▶ _ENTRIES SUPPLIED_
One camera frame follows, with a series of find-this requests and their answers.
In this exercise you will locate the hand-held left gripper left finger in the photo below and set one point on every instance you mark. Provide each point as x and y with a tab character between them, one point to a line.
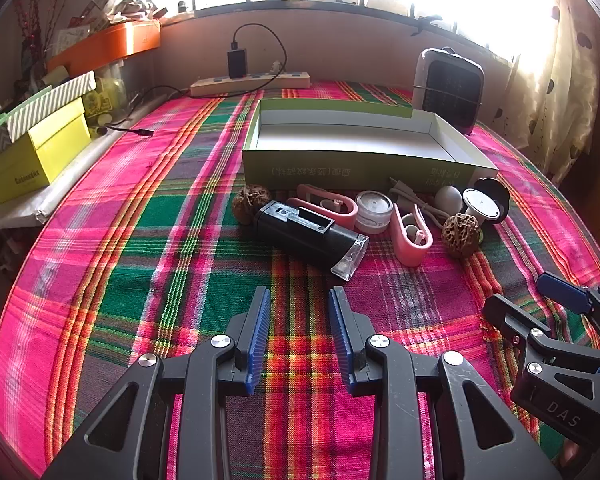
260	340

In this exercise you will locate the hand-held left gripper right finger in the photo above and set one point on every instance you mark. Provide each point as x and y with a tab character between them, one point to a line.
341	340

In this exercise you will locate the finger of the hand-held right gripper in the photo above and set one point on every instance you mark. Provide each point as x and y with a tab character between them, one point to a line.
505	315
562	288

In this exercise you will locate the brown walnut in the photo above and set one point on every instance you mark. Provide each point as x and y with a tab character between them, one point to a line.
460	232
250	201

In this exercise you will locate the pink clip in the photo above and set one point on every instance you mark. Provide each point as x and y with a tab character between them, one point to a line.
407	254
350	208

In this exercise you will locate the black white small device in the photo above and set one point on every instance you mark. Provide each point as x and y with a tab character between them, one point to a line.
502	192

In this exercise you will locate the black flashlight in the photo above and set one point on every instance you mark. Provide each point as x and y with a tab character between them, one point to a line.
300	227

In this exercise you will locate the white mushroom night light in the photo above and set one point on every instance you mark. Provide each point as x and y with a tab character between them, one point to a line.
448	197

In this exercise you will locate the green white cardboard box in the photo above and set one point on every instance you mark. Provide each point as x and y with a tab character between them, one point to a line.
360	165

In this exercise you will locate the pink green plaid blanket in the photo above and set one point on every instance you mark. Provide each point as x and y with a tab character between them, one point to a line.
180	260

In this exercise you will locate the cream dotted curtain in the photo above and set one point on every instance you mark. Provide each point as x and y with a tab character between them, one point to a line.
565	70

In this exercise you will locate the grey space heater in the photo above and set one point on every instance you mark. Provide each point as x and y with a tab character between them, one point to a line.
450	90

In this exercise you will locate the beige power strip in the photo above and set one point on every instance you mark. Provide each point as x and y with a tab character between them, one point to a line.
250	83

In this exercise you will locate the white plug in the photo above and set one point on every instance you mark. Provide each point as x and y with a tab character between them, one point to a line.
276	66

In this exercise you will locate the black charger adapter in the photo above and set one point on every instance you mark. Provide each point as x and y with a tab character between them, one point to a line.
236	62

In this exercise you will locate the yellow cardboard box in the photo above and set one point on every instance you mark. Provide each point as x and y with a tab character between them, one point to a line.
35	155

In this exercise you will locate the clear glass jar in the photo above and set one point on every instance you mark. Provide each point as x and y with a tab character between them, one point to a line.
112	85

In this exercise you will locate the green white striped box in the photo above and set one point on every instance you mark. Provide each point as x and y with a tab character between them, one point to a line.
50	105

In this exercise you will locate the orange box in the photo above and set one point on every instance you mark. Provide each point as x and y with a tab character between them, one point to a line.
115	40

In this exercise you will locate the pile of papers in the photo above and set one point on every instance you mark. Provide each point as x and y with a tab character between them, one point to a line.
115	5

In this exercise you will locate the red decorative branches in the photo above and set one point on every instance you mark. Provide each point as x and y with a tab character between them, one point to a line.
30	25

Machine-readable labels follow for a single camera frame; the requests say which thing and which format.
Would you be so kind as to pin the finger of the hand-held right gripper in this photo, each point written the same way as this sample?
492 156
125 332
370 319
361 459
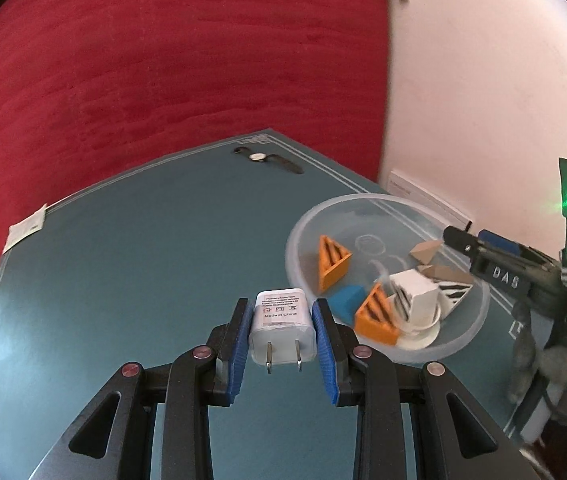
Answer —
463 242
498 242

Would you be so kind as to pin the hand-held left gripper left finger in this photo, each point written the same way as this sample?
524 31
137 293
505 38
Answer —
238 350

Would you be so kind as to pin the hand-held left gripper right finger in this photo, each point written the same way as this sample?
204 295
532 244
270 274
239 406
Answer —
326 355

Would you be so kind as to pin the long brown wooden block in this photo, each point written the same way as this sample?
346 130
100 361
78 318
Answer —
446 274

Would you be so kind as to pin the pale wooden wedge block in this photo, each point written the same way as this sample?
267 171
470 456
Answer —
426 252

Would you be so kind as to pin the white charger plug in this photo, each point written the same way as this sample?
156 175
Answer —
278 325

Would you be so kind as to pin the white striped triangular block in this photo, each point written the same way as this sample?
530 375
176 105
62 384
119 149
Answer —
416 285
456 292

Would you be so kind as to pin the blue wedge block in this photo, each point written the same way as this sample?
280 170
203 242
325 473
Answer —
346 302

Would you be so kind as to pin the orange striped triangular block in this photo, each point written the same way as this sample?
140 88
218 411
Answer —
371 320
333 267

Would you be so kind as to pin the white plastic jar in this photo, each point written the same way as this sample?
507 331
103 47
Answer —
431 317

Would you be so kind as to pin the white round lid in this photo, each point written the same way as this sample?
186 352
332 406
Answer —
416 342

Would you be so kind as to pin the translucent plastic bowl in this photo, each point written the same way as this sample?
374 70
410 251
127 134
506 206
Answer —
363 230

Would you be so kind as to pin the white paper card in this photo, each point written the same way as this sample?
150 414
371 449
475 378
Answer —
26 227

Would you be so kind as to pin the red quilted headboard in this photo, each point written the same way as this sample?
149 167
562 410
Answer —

▶ _WHAT YOU ARE ASKED TO DO_
Any pictures should be dropped; transcribe the rest of the records above exactly.

▶ _SOLUTION TO THIS PROBLEM_
One camera frame follows, with a series of find-this requests and their answers.
In this exercise you will locate the hand-held left gripper left finger in the photo below and set one point on every instance you mark. Provide each point as x and y with a tab character between them, one point to a line.
260	340

In this exercise you will locate the hand-held left gripper right finger in the photo above and set one point on every instance you mark. Provide each point as x and y with a tab character between them, one point to a line.
341	340

In this exercise you will locate the finger of the hand-held right gripper in the photo above and set one point on every instance you mark. Provide each point as x and y with a tab character between them, one point to a line.
505	315
562	288

In this exercise you will locate the brown walnut in the photo above and set one point on every instance you mark. Provide each point as x and y with a tab character between them, one point to a line.
460	232
250	201

In this exercise you will locate the pink clip in the photo above and set one point on every instance you mark. Provide each point as x and y with a tab character between them, one point to a line.
407	254
350	208

In this exercise you will locate the black white small device in the photo above and set one point on every instance you mark. Provide each point as x and y with a tab character between them, one point to a line.
502	192

In this exercise you will locate the black flashlight in the photo above and set one point on every instance you mark. Provide each point as x and y with a tab character between them, one point to a line.
300	227

In this exercise you will locate the white mushroom night light in the photo above and set one point on every instance you mark. Provide each point as x and y with a tab character between them, one point to a line.
448	197

In this exercise you will locate the green white cardboard box in the photo above and set one point on every instance you mark. Provide each point as x and y with a tab character between them, one point to a line.
360	165

In this exercise you will locate the pink green plaid blanket in the photo above and set one point on every instance you mark. Provide each point as x and y with a tab character between them, one point to a line.
180	260

In this exercise you will locate the cream dotted curtain in the photo above and set one point on every instance you mark. Provide each point as x and y with a tab character between them, one point to a line.
565	70

In this exercise you will locate the grey space heater in the photo above and set one point on every instance you mark. Provide each point as x and y with a tab character between them, one point to a line.
450	90

In this exercise you will locate the beige power strip in the photo above and set one point on every instance you mark. Provide each point as x and y with a tab character between them, one point to a line.
250	83

In this exercise you will locate the white plug in the photo above and set one point on every instance you mark. Provide each point as x and y with a tab character between them, one point to a line.
276	66

In this exercise you will locate the black charger adapter in the photo above and set one point on every instance you mark. Provide each point as x and y with a tab character between them, one point to a line.
236	62

In this exercise you will locate the yellow cardboard box in the photo above and set one point on every instance you mark. Provide each point as x and y with a tab character between them, one point to a line.
35	155

In this exercise you will locate the clear glass jar in the photo above and set one point on every instance you mark. Provide each point as x and y with a tab character between them, one point to a line.
112	85

In this exercise you will locate the green white striped box in the photo above and set one point on every instance you mark. Provide each point as x and y with a tab character between them, one point to a line.
50	105

In this exercise you will locate the orange box in the photo above and set one point on every instance you mark. Provide each point as x and y with a tab character between them, one point to a line.
115	40

In this exercise you will locate the pile of papers in the photo above and set one point on every instance you mark. Provide each point as x and y with a tab character between them, one point to a line.
115	5

In this exercise you will locate the red decorative branches in the photo above and set one point on every instance you mark. Provide each point as x and y with a tab character between them, one point to a line.
30	25

Machine-readable labels follow for a single camera frame; the requests say which thing and which format.
Would you be so kind as to pin the finger of the hand-held right gripper in this photo, each point written the same way as this sample?
492 156
125 332
370 319
361 459
Answer —
463 242
498 242

Would you be so kind as to pin the hand-held left gripper left finger in this photo, each point written the same way as this sample?
524 31
137 293
505 38
Answer —
238 350

Would you be so kind as to pin the hand-held left gripper right finger in this photo, each point written the same way as this sample?
204 295
532 244
270 274
239 406
Answer —
326 355

Would you be so kind as to pin the long brown wooden block in this photo, each point written the same way as this sample?
346 130
100 361
78 318
Answer —
446 274

Would you be so kind as to pin the pale wooden wedge block in this photo, each point written the same way as this sample?
267 171
470 456
Answer —
426 252

Would you be so kind as to pin the white charger plug in this photo, each point written the same way as this sample?
156 175
Answer —
278 325

Would you be so kind as to pin the white striped triangular block in this photo, each point written the same way as this sample?
530 375
176 105
62 384
119 149
Answer —
416 285
456 292

Would you be so kind as to pin the blue wedge block in this photo, each point written the same way as this sample?
280 170
203 242
325 473
Answer —
346 302

Would you be so kind as to pin the orange striped triangular block in this photo, each point written the same way as this sample?
140 88
218 411
Answer —
371 320
333 267

Would you be so kind as to pin the white plastic jar in this photo, each point written the same way as this sample?
507 331
103 47
Answer —
431 317

Would you be so kind as to pin the white round lid in this photo, each point written the same way as this sample?
186 352
332 406
Answer —
416 342

Would you be so kind as to pin the translucent plastic bowl in this photo, each point written the same way as this sample?
374 70
410 251
127 134
506 206
Answer —
363 230

Would you be so kind as to pin the white paper card in this photo, each point written the same way as this sample?
150 414
371 449
475 378
Answer —
26 227

Would you be so kind as to pin the red quilted headboard in this photo, each point written the same way as this sample?
149 167
562 410
Answer —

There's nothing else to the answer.